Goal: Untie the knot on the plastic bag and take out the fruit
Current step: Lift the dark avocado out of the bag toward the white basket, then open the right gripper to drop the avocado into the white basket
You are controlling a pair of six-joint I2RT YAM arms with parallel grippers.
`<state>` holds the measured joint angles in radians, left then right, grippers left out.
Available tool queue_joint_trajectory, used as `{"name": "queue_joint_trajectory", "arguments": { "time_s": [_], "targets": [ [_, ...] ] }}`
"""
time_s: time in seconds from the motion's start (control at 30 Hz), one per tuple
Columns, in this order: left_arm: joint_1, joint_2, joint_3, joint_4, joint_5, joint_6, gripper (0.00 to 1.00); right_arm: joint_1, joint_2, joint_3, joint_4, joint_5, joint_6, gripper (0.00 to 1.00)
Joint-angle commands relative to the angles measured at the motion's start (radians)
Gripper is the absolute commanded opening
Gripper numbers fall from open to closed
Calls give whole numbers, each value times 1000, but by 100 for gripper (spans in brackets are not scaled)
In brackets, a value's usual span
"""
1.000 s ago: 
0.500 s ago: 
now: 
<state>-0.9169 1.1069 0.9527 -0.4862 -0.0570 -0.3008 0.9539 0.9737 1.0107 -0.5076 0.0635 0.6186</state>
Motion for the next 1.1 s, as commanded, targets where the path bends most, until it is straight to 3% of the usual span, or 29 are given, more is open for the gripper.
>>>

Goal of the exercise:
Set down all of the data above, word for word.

Exercise response:
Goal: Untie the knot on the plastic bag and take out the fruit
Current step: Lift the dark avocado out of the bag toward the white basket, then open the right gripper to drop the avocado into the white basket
You are controlling a pair of six-joint I2RT YAM arms with parallel grippers.
`<state>` holds the measured joint angles in radians, left then right, grippers left out.
Available tool queue_joint_trajectory, used as `{"name": "queue_joint_trajectory", "arguments": { "time_s": [_], "targets": [ [_, ...] ] }}`
"""
time_s: time in seconds from the motion's start (control at 30 Hz), one per tuple
Columns, in this order: left_arm: joint_1, joint_2, joint_3, joint_4, joint_5, joint_6, gripper (0.00 to 1.00); right_arm: joint_1, joint_2, joint_3, joint_4, joint_5, joint_6, gripper (0.00 to 1.00)
Joint-angle commands relative to the angles measured at the motion's start (radians)
Gripper is the absolute commanded opening
Gripper numbers fall from open to closed
Calls give whole numbers, each value times 1000, but by 100 for gripper (spans in brackets are not scaled)
In brackets, a value's usual span
"""
1.000 s ago: 
0.500 s ago: 
now: 
<state>-0.9169 1.1069 0.9527 -0.4862 -0.0570 -0.3008 0.9539 0.9737 1.0107 -0.5076 0.0635 0.6186</state>
Motion for the next 1.1 s, as commanded, targets where the path bends most, until it is straight to 3% of the usual span, or 29 are given, more is open for the gripper.
>>>

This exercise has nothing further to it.